* **Dataset excerpts**:

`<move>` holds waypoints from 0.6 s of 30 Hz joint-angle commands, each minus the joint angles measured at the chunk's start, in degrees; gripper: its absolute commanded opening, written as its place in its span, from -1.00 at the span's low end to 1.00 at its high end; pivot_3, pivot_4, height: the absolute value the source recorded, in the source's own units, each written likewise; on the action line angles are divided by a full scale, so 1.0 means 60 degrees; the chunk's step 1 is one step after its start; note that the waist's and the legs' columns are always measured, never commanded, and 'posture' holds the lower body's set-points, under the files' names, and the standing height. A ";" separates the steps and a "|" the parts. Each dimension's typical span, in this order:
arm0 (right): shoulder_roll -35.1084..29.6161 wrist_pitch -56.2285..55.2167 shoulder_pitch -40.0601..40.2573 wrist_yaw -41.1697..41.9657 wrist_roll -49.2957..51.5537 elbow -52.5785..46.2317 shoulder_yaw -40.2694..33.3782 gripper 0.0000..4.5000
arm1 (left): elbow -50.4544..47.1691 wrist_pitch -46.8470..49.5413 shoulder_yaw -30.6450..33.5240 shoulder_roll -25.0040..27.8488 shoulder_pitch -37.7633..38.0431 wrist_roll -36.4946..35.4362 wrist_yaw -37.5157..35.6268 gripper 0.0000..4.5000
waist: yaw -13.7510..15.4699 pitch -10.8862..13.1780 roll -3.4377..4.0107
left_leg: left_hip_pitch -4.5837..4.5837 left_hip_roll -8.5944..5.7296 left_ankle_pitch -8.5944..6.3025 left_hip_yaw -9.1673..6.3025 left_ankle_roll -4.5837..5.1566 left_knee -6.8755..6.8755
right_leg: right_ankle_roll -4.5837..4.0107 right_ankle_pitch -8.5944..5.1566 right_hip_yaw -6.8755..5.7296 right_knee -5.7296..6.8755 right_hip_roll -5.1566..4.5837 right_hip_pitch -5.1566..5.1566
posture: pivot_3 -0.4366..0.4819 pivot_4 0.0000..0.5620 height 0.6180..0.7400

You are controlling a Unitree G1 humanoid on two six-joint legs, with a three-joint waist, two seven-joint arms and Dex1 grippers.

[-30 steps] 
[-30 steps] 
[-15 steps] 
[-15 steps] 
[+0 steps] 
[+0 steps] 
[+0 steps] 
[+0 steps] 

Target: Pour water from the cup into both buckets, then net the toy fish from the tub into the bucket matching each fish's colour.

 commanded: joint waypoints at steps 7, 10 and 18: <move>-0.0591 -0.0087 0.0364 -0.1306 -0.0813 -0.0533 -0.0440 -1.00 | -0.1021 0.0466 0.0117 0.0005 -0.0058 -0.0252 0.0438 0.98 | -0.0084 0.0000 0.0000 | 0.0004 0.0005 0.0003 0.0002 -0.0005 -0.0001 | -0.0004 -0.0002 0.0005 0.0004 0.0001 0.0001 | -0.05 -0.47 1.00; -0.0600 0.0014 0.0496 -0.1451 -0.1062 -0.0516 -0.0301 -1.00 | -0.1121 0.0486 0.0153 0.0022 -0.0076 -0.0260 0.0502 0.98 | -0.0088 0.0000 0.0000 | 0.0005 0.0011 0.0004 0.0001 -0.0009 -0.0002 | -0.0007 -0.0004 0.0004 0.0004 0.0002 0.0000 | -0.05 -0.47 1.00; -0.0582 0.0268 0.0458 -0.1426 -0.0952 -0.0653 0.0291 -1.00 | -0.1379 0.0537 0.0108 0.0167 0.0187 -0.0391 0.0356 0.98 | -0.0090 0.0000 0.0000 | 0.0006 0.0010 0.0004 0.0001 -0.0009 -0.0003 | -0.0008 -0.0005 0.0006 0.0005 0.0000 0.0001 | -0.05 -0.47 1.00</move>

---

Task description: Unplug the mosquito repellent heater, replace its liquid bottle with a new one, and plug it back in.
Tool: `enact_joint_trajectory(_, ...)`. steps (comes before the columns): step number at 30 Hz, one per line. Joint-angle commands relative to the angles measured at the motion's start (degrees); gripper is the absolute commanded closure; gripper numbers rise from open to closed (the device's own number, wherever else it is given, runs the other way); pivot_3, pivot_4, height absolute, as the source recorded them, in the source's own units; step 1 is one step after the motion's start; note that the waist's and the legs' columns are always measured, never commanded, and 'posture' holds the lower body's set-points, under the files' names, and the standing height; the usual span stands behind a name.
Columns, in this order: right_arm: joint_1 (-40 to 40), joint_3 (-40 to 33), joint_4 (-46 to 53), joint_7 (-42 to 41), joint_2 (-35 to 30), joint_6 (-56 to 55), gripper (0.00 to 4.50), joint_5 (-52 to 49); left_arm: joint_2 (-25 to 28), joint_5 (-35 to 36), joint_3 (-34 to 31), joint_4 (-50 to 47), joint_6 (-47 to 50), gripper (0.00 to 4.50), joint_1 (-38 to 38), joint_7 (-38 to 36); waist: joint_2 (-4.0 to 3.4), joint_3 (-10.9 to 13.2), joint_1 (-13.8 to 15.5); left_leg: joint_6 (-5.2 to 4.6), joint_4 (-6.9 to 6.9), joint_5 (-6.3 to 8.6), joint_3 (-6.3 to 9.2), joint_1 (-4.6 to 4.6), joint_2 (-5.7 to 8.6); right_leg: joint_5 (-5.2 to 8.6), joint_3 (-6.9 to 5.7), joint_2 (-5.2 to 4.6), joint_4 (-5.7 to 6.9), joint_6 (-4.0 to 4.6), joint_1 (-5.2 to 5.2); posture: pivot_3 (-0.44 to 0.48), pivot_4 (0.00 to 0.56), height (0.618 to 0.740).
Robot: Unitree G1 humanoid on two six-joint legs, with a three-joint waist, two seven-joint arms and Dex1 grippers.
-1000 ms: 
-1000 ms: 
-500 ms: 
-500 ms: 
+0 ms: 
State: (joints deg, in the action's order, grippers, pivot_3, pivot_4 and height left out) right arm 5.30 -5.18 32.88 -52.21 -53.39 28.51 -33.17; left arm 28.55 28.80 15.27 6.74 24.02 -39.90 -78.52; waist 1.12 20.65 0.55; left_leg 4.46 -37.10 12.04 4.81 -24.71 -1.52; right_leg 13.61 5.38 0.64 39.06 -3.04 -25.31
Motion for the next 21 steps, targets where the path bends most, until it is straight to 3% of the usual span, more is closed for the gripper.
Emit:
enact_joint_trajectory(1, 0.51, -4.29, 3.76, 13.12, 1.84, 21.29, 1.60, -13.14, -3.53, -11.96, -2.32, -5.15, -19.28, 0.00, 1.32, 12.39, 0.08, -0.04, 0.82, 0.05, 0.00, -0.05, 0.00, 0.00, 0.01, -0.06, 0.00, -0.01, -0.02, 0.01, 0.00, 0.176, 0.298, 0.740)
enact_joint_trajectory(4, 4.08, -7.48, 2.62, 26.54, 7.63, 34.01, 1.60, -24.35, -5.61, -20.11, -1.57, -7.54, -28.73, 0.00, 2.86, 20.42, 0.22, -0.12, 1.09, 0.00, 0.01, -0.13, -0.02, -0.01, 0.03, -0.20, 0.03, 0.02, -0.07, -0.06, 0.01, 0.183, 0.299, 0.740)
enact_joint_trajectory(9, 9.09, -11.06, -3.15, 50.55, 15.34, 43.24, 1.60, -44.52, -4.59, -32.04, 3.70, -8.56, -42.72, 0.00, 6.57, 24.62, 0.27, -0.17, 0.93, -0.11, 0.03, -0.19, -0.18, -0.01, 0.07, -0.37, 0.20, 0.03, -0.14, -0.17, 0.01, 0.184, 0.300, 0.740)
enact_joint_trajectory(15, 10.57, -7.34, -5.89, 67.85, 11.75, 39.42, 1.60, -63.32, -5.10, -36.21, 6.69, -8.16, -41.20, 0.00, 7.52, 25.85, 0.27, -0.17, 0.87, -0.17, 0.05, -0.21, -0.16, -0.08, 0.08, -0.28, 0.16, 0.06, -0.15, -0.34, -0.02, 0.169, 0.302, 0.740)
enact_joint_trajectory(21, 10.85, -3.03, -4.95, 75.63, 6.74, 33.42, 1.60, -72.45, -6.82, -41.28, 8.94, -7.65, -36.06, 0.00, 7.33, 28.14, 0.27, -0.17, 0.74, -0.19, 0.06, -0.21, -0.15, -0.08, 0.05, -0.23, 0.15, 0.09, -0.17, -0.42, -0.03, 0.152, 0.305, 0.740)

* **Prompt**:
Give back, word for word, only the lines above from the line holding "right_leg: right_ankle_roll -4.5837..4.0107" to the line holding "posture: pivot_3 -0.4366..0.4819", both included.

* **Solution**:
right_leg: right_ankle_roll -4.5837..4.0107 right_ankle_pitch -8.5944..5.1566 right_hip_yaw -6.8755..5.7296 right_knee -5.7296..6.8755 right_hip_roll -5.1566..4.5837 right_hip_pitch -5.1566..5.1566
posture: pivot_3 -0.4366..0.4819 pivot_4 0.0000..0.5620 height 0.6180..0.7400

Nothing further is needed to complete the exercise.